Еще не совсем понятно, что конструкции, картины, стихотворения – все объекты сюрреализма – стали только реализацией тех неразрешимых противоречий, с помощью которых скептики III века до нашей эры оправдывали свой постоянный уход от ответа. После этого, уверенные, что не скомпрометируют себя неосторожным согласием, Карнеад и Филон жили, как все. Так же поступают и сюрреалисты. После того сокрушения мира и чудесного его сохранения через разрушение, они могут позволить себе без позора предаться безграничной любви к миру. Этот повседневный мир с его деревьями, крышами, женщинами, раковинами, цветами, в который вторгается невероятное и небытие. Все это и есть самая удивительная сюрреа-листичносгь. Нельзя не вспомнить другое вынесение за скобки, через которое писатели, осмеянные предыдущим поколением, разрушали буржуазную жизнь и в то же время сохраняли ее со всеми нюансами. Разве не такой же сюрреалистичностью, только радикализированной, была сюрреалистичность "Большого Мольна"? Согласен, страсть здесь чиста, равно как и ненависть, и неприятие буржуазного класса. Но ситуация та же. Надо спасать себя, ничего не разрушая, или разрушая только символически. Желательно отмыться от первородной грязи, не сохранив преимущества своего положения.
Дело в том, что нужно опять отыскать для себя орлиное гнездо. Сюрреалисты еще честолюбивее их отцов. Они рассчитывают на действенное и метафизическое разрушение. Им нужно приобрести превосходство в тысячу раз более высокое, чем превосходство паразитарной аристократии. Им уже не достаточно просто выйти из буржуазного класса. Они стремятся выскочить из удела человеческого. Не фамильное состояние хотят растратить эти дети, а весь мир.
Они пришли к паразитизму как к наименьшему злу, по всеобщему согласию бросив все – учение и ремесла. Но просто быть паразитами буржуазии им показалось мало. Они стремились стать паразитами рода человеческого. Какими бы метафизиками они ни были, очевидно, что их деклассированность была только оболочкой. Сам род их занятий строго запрещал им искать читателей в рабочем классе. Бретон как-то написал: "Переделать мир, сказал Маркс, переделать жизнь, сказал Рембо.
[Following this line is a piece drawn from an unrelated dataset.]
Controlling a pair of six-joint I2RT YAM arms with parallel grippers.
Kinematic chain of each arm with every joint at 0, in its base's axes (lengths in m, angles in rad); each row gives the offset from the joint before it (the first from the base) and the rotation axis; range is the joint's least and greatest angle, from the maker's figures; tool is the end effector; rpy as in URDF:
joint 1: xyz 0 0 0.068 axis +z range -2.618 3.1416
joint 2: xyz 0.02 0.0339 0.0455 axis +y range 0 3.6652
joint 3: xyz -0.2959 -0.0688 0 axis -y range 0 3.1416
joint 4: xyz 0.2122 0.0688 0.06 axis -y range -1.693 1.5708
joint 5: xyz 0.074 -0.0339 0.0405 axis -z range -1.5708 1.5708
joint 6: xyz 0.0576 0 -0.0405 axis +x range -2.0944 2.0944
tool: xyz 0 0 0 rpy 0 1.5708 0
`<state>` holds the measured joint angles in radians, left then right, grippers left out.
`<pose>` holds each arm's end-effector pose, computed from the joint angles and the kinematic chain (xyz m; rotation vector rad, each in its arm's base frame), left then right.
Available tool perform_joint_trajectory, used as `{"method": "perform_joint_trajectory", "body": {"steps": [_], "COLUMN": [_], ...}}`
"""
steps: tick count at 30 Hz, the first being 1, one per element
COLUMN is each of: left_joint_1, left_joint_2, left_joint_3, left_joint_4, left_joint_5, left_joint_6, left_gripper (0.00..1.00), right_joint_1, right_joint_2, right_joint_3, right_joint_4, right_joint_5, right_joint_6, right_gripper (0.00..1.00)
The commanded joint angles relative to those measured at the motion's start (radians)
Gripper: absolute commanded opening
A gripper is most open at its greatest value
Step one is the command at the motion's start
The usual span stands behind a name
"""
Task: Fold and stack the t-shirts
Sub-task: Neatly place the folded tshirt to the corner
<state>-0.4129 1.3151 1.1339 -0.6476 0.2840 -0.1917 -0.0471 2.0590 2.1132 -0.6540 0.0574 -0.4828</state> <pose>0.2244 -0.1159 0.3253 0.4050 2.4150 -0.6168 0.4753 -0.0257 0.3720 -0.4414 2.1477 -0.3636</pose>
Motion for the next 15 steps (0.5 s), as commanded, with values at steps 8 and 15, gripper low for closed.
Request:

Для нас эти приказы сливаются в один". Этого вполне достаточно, чтобы выдать с головой буржуазного интеллигента. Важно знать, какое изменение предшествует данному. Для боевого марксиста очевидно, что только социальное преобразование может дать радикальное изменение чувства и мысли. Если Бретон уверен, что может проводить свои внутренние опыты на обочине революционного действия и параллельно ему, то он точно потерпит поражение. Это означало бы опять согласиться с тем, что для некоторых людей освобождение духа возможно и в цепях – значит, можно обойтись и без революции. Это такое же предательство, в котором во все времена упрекали Эпиктета, а Политцер еще вчера обвинил в нем Бергсона. Если мне возразят, что Бретон в приведенном тексте хотел провозгласить прогрессивную метаморфозу, относящуюся к государству, социальному положению и личной жизни, то могу ответить цитатой: "Все говорит о том, что есть некоторая духовная точка, с которой жизнь и смерть, реальное и воображаемое, прошлое и будущее, доступное и недоступное уму, верх и низ перестают осознаваться как противоположности... Напрасно пытаться отыскать в деятельности сюрреалистов другую движущую силу, чем надежда найти эту точку". В этом гораздо больше разрыва с рабочим читателем, чем с буржуазным. Борющемуся пролетариату для победы необходимо в каждый данный момент отличать прошлое и будущее, реальное и воображаемое, и жизнь от смерти. Не случайно Бретон взял именно эти противоположности. Все они обозначают действие. Революционное движение нуждается в них больше, чем в чем-то другом.
Сюрреализм радикализировал отрицание полезности, чтобы изменить свой отказ от начинания и от сознательной жизни. Точно так же он радикализирует и старую борьбу за бесполезность литературы. Разрушение всех этих категорий превратить эту бесполезность в отказ от действия.
У сюрреалистов существует определенное безразличие к собственному спасению. Это безразличие и насилие – две стороны одной и той же позиция. Сюрреалист сам лишил себя средств согласовывать творческое начинание. Его действия сводятся к непосредственным импульсам. Мы опять видим, в замутненном и утяжеленном виде, мораль Андре Жида, с ее неожиданным бескорыстным действием.
Это не удивительно. В любом паразитизме есть безразличие к спасению, любимое мгновение потребителя – это данный миг.